Following Scibor et al:
Within the context of SMC, recall that a sample in a population is called a particle. The algorithm starts by initialising a population of size n, then repeatedly runs the program to the next
score
, resamples the population, runs to the next score and so on.
particles <- sampleIOfixed $ runPopulation $
smc SMCConfig {
numSteps = 100,
numParticles = 1000,
resampler = resampleMultinomial}
posterior
Distribution is generated over whole paths.

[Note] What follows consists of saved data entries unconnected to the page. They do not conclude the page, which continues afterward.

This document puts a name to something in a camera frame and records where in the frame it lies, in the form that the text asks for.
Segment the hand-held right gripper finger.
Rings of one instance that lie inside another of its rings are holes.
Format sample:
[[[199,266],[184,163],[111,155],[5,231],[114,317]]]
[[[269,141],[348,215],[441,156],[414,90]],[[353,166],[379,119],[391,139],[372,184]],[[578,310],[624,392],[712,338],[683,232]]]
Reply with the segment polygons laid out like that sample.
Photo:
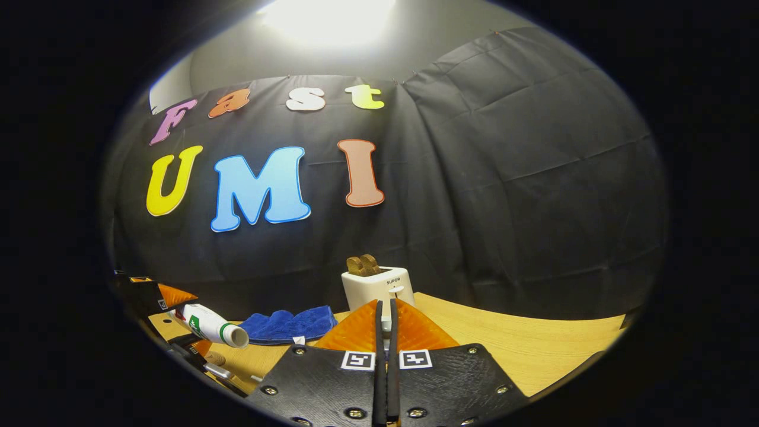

We may compare realizations of prior and inferred (here 5 paths) with the observed path.
inferredVectors = fst =<< particles
plot
(zip
(fmap (\v -> (v V.! 0, v V.! 1)) $ randomWalkPrior <> randomWalkObserved <> inferredVectors)
(replicate 100 (T.pack "Prior") <> replicate 100 (T.pack "Observed") <> replicate 500 (T.pack "Inferred")))
We can see here that SMC
has done a pretty good job.
The intuition of how SMC does well is that it is searching the space of solutions with some backtracking (because it has a whole population of guesses to rely on), and moreover, this search results in unbiased sampling from the distribution of interest. So if it makes a series of guesses the leads it astray, it can throw away this possiblity at a later stage.